FWIW, the bug with the decoder rings in Fedora was admittedly an issue with an earlier version of openSUSE, but it was very quickly identified and nixed with a security update. It's remarkable to see that other distros fail, even in this day and age, to take preventative measures against well known attack vectors. Don't even get me started on the root access vulnerability for slackware that was mentioned in the article, how has that not been addressed yet?

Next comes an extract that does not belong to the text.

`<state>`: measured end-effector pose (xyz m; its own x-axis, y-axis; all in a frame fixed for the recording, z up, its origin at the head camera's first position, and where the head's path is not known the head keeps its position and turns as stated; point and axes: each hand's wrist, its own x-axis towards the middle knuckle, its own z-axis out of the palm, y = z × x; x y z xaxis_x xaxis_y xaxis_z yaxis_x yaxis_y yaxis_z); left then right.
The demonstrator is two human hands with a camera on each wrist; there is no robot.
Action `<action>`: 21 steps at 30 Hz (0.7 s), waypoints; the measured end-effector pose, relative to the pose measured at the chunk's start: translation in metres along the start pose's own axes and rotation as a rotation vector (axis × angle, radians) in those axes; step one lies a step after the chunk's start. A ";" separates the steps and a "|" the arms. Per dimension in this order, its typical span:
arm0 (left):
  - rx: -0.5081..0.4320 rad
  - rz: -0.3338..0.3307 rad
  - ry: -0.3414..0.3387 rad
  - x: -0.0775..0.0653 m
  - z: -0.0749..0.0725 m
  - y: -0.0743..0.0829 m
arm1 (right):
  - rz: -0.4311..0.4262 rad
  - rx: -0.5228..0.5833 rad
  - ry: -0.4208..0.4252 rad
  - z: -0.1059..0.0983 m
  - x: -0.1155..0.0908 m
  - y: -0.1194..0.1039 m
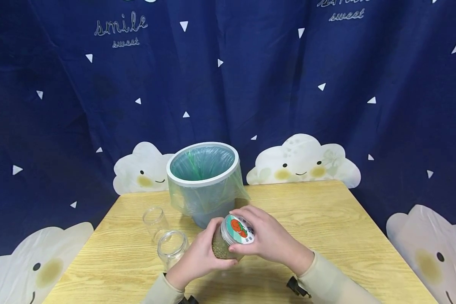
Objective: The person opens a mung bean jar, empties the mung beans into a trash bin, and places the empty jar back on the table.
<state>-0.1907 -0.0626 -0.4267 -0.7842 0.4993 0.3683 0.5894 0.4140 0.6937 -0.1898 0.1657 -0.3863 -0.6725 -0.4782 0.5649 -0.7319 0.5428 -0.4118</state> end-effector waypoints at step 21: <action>-0.092 0.027 -0.094 -0.003 -0.006 0.000 | -0.176 0.000 -0.120 -0.008 -0.001 0.011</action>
<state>-0.1897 -0.0688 -0.4243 -0.7440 0.5805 0.3310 0.5865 0.3299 0.7397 -0.1966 0.1777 -0.3860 -0.5426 -0.6443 0.5390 -0.8392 0.4436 -0.3145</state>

Security is a mindset, above all else.
;)
Security is a mindset, above all else.
;)
Well, if your running Slackware 12.0, then yes, your most likely vulnerable, but it has been addressed with the release of 12.1, unless there is an issue with openssl-0.9.8g itself.

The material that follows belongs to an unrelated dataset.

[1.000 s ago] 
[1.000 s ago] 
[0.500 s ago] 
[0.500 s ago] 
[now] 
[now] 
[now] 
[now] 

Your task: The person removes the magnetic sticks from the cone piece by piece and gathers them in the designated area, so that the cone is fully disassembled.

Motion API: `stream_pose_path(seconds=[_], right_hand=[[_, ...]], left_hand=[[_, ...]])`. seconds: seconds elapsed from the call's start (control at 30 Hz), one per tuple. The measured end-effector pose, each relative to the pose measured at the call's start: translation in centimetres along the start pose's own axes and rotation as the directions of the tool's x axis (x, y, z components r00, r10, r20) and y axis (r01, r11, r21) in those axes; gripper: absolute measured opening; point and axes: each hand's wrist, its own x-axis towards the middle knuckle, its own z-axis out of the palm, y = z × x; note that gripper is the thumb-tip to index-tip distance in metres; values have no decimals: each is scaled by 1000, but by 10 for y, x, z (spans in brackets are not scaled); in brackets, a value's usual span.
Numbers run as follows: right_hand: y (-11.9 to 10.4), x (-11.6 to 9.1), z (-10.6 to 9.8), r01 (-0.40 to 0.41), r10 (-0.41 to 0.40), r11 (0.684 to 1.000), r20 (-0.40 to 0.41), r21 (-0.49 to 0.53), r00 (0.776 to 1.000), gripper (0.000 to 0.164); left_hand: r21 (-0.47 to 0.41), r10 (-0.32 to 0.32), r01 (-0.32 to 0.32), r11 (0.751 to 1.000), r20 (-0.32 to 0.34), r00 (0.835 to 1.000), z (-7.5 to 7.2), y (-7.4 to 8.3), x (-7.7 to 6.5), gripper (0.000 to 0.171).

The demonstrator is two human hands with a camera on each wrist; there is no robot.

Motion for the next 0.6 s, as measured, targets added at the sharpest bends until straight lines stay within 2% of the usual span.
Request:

I'm a little surprised not to see a link on OSNews to the incident that inspired this comic. Maybe the editors knew it would turn into a flamefest. Seriously though, it's somewhat of a major story. I'm a Debian user myself, and I'm really horrified at the bug one of their developers introduced to their version of OpenSSL.
It's one of those things that makes one think about distros and their relationship to upstream, about whether one's distro choice is sound, about how easy it is to trust code, etc etc. Seems like something that should be addressed on OSNews, even if it might be a crapstorm. Apologies if I missed it somewhere..
Arch seems to currently add three patches to their openssl package.
http://repos.archlinux.org/viewvc.cgi/openssl/repos/core-i686/
Some Arch packages, like firefox, have more patches.